▸ **WORK ORDER**
From the line containing "Now look at" through the last line of the data, return those lines exactly as written and nothing more.

Records from a data collection:
>>>>

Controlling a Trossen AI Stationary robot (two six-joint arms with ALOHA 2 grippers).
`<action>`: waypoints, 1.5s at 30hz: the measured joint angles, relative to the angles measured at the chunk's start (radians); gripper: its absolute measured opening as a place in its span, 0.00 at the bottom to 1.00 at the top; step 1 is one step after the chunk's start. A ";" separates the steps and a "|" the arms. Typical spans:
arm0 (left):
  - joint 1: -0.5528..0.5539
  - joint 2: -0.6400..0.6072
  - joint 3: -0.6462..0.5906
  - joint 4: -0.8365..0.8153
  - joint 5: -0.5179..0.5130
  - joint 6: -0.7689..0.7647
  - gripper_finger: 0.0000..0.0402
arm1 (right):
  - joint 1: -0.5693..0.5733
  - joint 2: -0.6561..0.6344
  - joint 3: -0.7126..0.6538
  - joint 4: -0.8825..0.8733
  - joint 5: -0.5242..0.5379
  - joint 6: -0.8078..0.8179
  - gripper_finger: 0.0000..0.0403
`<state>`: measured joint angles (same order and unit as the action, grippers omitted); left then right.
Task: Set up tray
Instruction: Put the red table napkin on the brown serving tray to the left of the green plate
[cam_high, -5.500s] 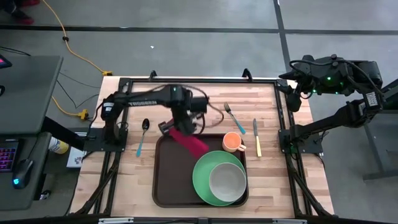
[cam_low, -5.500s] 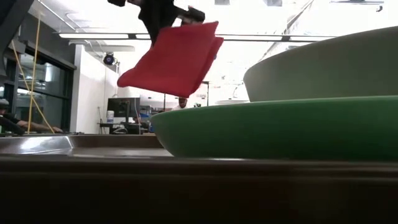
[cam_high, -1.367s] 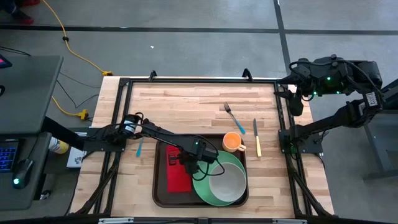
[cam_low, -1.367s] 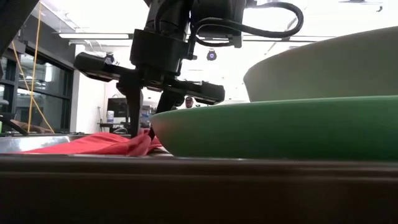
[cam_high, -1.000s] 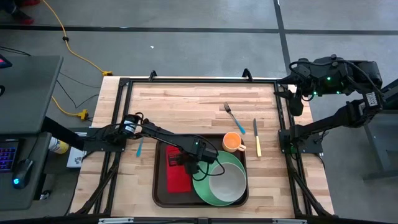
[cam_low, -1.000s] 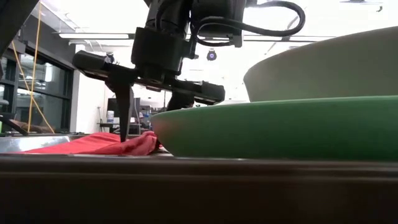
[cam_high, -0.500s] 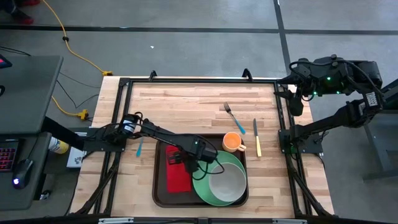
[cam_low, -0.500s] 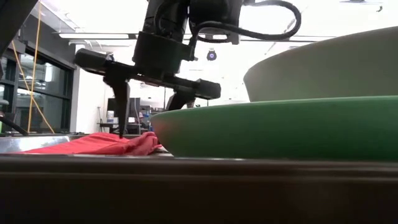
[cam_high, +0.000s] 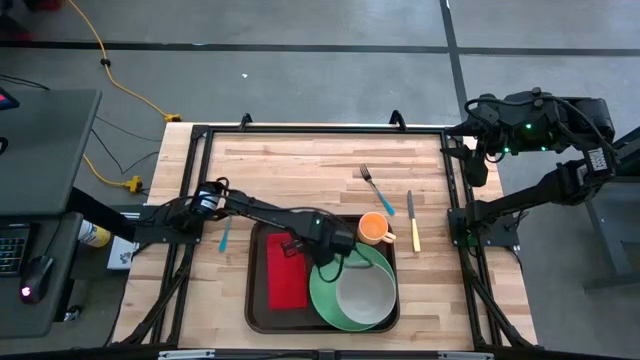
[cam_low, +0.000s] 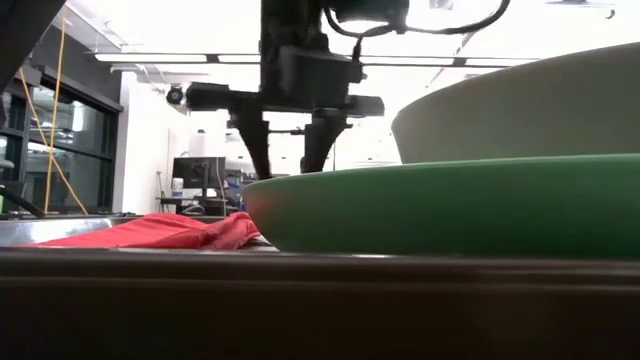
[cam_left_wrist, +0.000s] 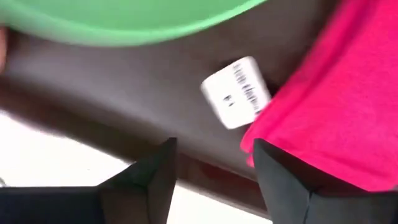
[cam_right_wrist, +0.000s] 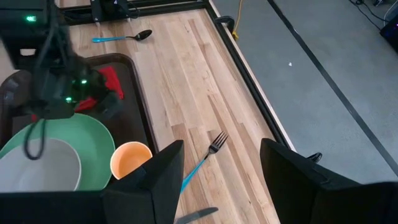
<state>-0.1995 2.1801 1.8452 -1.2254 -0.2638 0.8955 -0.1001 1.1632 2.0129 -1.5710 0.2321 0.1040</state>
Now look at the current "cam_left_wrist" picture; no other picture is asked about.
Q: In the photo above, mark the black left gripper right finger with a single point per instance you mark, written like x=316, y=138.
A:
x=311, y=202

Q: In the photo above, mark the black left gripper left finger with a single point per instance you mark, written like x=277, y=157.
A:
x=93, y=205

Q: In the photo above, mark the red cloth napkin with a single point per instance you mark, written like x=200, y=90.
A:
x=342, y=109

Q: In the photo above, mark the green plate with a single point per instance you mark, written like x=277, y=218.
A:
x=109, y=21

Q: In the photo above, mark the dark brown serving tray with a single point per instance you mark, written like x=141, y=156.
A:
x=124, y=93

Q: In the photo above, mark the white barcode label tag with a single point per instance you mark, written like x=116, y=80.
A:
x=236, y=93

<<<<

▸ **RESULT**
Now look at the current "cam_left_wrist" picture; no other picture is asked about.
Q: In the photo above, mark the black left gripper right finger with a single point per instance you mark, written like x=316, y=138.
A:
x=311, y=202

Q: In the photo above, mark the black left gripper left finger with a single point per instance you mark, written like x=277, y=157.
A:
x=93, y=205

Q: In the photo above, mark the red cloth napkin with a single point per instance you mark, written like x=200, y=90.
A:
x=342, y=109

Q: In the photo above, mark the green plate with a single point per instance you mark, written like x=277, y=218.
A:
x=109, y=21

Q: In the photo above, mark the dark brown serving tray with a single point per instance you mark, written like x=141, y=156.
A:
x=124, y=93

Q: In the photo above, mark the white barcode label tag with a single point per instance you mark, written like x=116, y=80.
A:
x=236, y=93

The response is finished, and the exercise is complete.